Big data clusters introduce an intermediate cache layer between the computing frameworks and the underlying distributed file systems, to enable upper-level applications or end users to access big datasets from cache and share them between different computing frameworks efficiently. As cache resources are concurrently shared by multiple applications or end users, applying existing on-demand caching strategies would result in intense contention, where a prohibitively big dataset is cached as a whole. While big data applications usually involve massive numbers of file scan operations, a cached-in data block would has feeble chance of being accessed before it is cached out by other numerous on-demand cached data blocks, and thus it is unwise to cache a block long before it is actually accessed. In this paper, we propose a novel just-enough big data caching scheme with a just-in-time block prefetching mechanism to improve the cache efficiency for big data clusters.
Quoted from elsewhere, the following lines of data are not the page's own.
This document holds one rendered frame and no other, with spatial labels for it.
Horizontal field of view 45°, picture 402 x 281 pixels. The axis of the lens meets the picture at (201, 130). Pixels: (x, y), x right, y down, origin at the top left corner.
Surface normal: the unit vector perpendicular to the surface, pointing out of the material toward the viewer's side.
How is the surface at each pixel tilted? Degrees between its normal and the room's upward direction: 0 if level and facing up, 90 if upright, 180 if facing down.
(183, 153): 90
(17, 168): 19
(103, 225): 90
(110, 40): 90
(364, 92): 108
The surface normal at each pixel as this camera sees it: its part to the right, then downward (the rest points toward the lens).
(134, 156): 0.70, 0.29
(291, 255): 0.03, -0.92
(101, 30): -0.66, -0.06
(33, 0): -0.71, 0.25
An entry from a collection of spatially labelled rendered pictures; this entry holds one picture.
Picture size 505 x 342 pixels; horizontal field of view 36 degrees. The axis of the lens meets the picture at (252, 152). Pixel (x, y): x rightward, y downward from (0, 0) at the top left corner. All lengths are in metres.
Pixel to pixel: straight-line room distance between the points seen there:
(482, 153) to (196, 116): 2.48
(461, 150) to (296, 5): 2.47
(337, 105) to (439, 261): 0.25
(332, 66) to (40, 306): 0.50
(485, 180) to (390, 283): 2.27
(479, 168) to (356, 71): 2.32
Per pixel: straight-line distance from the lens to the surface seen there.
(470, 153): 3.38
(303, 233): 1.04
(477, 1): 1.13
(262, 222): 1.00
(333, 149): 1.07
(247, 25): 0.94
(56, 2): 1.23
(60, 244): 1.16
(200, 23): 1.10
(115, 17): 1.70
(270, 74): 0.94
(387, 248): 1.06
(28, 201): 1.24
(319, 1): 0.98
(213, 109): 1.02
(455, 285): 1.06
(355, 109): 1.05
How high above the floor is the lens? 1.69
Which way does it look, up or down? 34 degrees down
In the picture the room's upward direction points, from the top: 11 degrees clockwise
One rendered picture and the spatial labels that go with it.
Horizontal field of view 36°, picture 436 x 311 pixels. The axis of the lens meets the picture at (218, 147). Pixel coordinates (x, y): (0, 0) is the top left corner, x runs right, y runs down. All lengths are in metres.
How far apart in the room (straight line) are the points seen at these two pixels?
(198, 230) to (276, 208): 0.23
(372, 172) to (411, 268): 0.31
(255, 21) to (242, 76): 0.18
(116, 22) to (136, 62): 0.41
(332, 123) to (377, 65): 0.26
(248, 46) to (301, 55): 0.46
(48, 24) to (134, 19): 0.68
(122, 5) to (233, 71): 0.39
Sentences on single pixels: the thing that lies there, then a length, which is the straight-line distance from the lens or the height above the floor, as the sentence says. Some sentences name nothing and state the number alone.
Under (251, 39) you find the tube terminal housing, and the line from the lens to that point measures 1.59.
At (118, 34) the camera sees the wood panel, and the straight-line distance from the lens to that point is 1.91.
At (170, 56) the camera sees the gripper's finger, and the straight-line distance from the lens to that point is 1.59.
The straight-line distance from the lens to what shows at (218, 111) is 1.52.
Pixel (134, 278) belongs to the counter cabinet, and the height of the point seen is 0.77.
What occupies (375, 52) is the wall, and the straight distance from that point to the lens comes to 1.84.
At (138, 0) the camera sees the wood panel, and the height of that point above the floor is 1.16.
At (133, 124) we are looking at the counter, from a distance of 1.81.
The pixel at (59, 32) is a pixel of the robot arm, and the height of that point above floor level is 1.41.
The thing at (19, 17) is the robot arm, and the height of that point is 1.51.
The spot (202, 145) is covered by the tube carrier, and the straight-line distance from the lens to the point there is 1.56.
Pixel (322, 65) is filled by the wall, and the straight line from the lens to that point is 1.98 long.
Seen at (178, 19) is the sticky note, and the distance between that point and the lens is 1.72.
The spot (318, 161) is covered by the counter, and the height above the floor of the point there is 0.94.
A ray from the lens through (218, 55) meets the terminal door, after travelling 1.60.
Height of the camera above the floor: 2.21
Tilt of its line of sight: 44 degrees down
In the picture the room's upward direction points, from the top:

With the just-in-time block prefetching, a block is cached in right before the task begins to process the block, rather than being cached in along with other blocks of the same dataset being accessed. We monitor block accesses to measure the average processing time of data blocks, and then compute the minimal number of blocks that should be kept in cache for a big dataset, so that the speed of data processing matches with that of data prefetching, and each upper-level task can obtain its input block from cache just in time. Our experimental results show that the just-in-time prefetching could restrain the requirement of cache resources for big data applications, and provides them with the same level of performance speedup as all data blocks are cached.